Antes, la izquierda se distinguía por su sentido crítico e incluso autocrítico. No confundir con las autocríticas de los años 30 en la Unión Soviética de Stalin. A finales de los sesenta aún eran recordadas y los militantes comunistas con sentido del humor a veces ironizaban diciéndole a un camarada: “O te haces una autocrítica o te la hacemos”. Una autocrítica podía resultar muy dolorosa. Pierre Broué lo dejó claro en un libro, Los procesos de Moscú,  y Maurice Merleau-Ponty escribió un ensayo a partir de las confesiones de Bujarín, que tituló significativamente Humanismo y terror. Vale la pena releerlos de vez en cuando.

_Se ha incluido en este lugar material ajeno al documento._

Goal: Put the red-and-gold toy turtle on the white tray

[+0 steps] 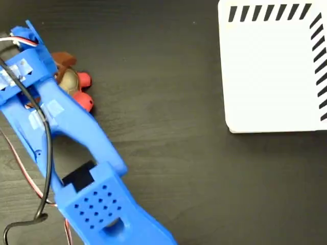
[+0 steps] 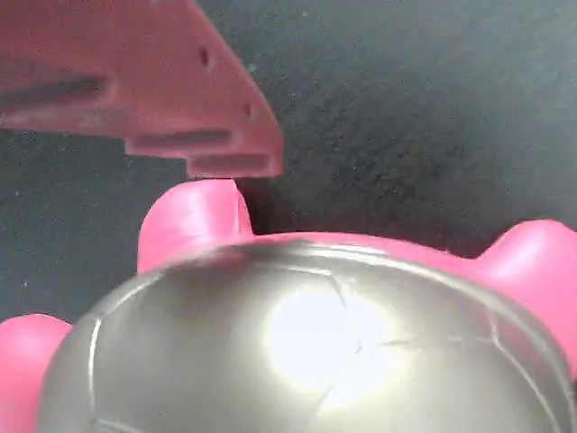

Tal memoria dejaron aquellas críticas y autocríticas que la izquierda de hoy parece haber renunciado incluso al espíritu crítico. Y eso es fatal: la derecha puede vanagloriarse de lo que quiera. Todo lo hace bien porque, en no pocos casos, cuenta con la bendición de dios (vía obispos) y lo hace todo por la patria. Como son dos absolutos, no hay que justificar que sus acciones provocan el bien y sólo el bien. En cambio la izquierda tiene como objetivo mejorar las condiciones de vida materiales de la mayoría de la población, los menos favorecidos en el reparto de la riqueza, gente, al fin, de carne y hueso. Y eso admite contrastes evidentes. Las decisiones de la izquierda pueden ser medidas y el grado de bienestar o malestar producido, verificado. No cabe recurrir a dios porque se supone que este mundo lo ha hecho él tal como es y no es cosa de darle las gracias por la miseria existente. Más bien, se trataría de pedirle responsabilidades.

El caso es, pues, que la izquierda no es ya autocrítica. Lo cual puede llevar a alguien a preguntarse si sigue siendo de izquierdas. Por si se quiere un ejemplo de la admiración que cierta izquierda siente, a imitación de la derecha, por el propio ombligo, ahí está la entrevista que hace unos días le hizo la excelente periodista que es Pepa Bueno a Ada Colau, alcaldesa de Barcelona. Le preguntó qué había hecho mal la izquierda para que en Madrid tanta gente hubiera terminado votando a una derecha tan derechista como la que representa Isabel Díaz Ayuso. La respuesta de Colau fue de la divagación a la lista de elementos criticables en el discurso de la dirigente del Partido Popular. Moraleja: la izquierda no hizo nada mal. La culpa fue del rival que se puso en plan demagogo y convenció al personal que, por lo visto, se deja convencer muy fácilmente con cualquier falacia. Se podría decir que la izquierda no fue capaz de desmontar la demagogia ayusista, pero sería reconocer que hizo algo mal. Y eso nunca. Como decía un castizo: antes morir que perder la vida.

Dado que no se cometen errores, no hay manera de corregirlos. Si hay gente que se empeña en percibir algunas decisiones como errores de bulto que empeoran o al menos no mejoran las condiciones de vida de los más pobres, resulta evidente que el problema está en la gente. El mando no se equivoca jamás.

Los mandos de la derecha no pueden equivocarse porque lo son por la gracia divina, digan lo que digan las urnas. Los mandos democráticos, en cambio, tienden a cometer los mismos errores que, por ejemplo, los médicos. Sólo que los errores médicos son enterrados y los de los políticos (como los de los periodistas) se publican y quedan expuestos al ridículo y la crítica. De ahí que conviniera recuperar el espíritu crítico de la izquierda. Reconocer de vez en cuando que algo se hace mal, aunque se tengan muy buenas intenciones. Aunque, claro, eso sería reconocer que el mando es humano, como todos los demás. Y en estos tiempos, la izquierda anda, no a la búsqueda de un programa de actuación en el gobierno, sino de un líder sobrenatural que atraiga al personal. Un líder, eso es lo que importa. Pero la figura del líder es lo más contrario que pueda haber al pensamiento de izquierdas que es, o debería ser, profundamente colectivo.

Quizás porque se trata de potenciar la figura del líder, en el Ayuntamiento de Barcelona se promociona con insistencia a Ada Colau y pasa desapercibido Joan Subirats. Se comprende que se trate de ocultar la labor de Collboni; después de todo, aunque aliado, es un rival de los comunes. Resulta más difícil comprender el ninguneo a una de las mejores cabezas del equipo de gobierno. Igual se debe a que procede de una izquierda que sabe lo que es la crítica y la autocrítica. ¡Dios nos libre!